### Work order
The response should consist of every line below, unchanged.

### Provided material
--------
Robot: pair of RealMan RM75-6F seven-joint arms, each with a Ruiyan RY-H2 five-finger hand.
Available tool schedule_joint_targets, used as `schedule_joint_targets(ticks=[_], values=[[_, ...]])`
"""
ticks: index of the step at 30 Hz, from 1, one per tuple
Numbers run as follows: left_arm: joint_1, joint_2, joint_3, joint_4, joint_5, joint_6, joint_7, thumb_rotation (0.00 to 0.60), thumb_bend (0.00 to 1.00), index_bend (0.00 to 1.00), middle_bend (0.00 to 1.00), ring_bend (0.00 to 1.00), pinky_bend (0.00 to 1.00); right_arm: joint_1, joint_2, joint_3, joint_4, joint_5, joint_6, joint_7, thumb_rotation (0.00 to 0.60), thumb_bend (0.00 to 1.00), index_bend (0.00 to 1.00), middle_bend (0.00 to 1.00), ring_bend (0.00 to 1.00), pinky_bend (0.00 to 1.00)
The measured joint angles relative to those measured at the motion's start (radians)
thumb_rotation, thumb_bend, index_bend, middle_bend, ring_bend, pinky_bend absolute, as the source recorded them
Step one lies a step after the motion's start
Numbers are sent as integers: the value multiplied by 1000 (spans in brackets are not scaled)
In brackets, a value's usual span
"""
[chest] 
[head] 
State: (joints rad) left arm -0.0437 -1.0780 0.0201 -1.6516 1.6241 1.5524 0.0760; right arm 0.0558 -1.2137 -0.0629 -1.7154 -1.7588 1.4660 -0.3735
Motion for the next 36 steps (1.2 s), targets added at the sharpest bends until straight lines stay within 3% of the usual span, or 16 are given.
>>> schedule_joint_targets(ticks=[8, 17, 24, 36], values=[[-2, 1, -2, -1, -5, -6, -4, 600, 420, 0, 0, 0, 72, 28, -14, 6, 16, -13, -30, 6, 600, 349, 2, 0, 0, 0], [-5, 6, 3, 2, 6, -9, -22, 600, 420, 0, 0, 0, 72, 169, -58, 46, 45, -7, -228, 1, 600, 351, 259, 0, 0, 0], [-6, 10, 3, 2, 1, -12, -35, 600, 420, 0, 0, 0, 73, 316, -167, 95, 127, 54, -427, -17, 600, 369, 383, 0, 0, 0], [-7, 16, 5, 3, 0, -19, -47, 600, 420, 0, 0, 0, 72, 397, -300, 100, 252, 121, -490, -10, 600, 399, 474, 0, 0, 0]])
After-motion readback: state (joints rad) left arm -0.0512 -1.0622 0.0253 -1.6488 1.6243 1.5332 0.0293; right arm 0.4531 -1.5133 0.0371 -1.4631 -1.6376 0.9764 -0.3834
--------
### Reply to the task
Robot: pair of RealMan RM75-6F seven-joint arms, each with a Ruiyan RY-H2 five-finger hand.
Available tool schedule_joint_targets, used as `schedule_joint_targets(ticks=[_], values=[[_, ...]])`
"""
ticks: index of the step at 30 Hz, from 1, one per tuple
Numbers run as follows: left_arm: joint_1, joint_2, joint_3, joint_4, joint_5, joint_6, joint_7, thumb_rotation (0.00 to 0.60), thumb_bend (0.00 to 1.00), index_bend (0.00 to 1.00), middle_bend (0.00 to 1.00), ring_bend (0.00 to 1.00), pinky_bend (0.00 to 1.00); right_arm: joint_1, joint_2, joint_3, joint_4, joint_5, joint_6, joint_7, thumb_rotation (0.00 to 0.60), thumb_bend (0.00 to 1.00), index_bend (0.00 to 1.00), middle_bend (0.00 to 1.00), ring_bend (0.00 to 1.00), pinky_bend (0.00 to 1.00)
The measured joint angles relative to those measured at the motion's start (radians)
thumb_rotation, thumb_bend, index_bend, middle_bend, ring_bend, pinky_bend absolute, as the source recorded them
Step one lies a step after the motion's start
Numbers are sent as integers: the value multiplied by 1000 (spans in brackets are not scaled)
In brackets, a value's usual span
"""
[chest] 
[head] 
State: (joints rad) left arm -0.0437 -1.0780 0.0201 -1.6516 1.6241 1.5524 0.0760; right arm 0.0558 -1.2137 -0.0629 -1.7154 -1.7588 1.4660 -0.3735
Motion for the next 36 steps (1.2 s), targets added at the sharpest bends until straight lines stay within 3% of the usual span, or 16 are given.
>>> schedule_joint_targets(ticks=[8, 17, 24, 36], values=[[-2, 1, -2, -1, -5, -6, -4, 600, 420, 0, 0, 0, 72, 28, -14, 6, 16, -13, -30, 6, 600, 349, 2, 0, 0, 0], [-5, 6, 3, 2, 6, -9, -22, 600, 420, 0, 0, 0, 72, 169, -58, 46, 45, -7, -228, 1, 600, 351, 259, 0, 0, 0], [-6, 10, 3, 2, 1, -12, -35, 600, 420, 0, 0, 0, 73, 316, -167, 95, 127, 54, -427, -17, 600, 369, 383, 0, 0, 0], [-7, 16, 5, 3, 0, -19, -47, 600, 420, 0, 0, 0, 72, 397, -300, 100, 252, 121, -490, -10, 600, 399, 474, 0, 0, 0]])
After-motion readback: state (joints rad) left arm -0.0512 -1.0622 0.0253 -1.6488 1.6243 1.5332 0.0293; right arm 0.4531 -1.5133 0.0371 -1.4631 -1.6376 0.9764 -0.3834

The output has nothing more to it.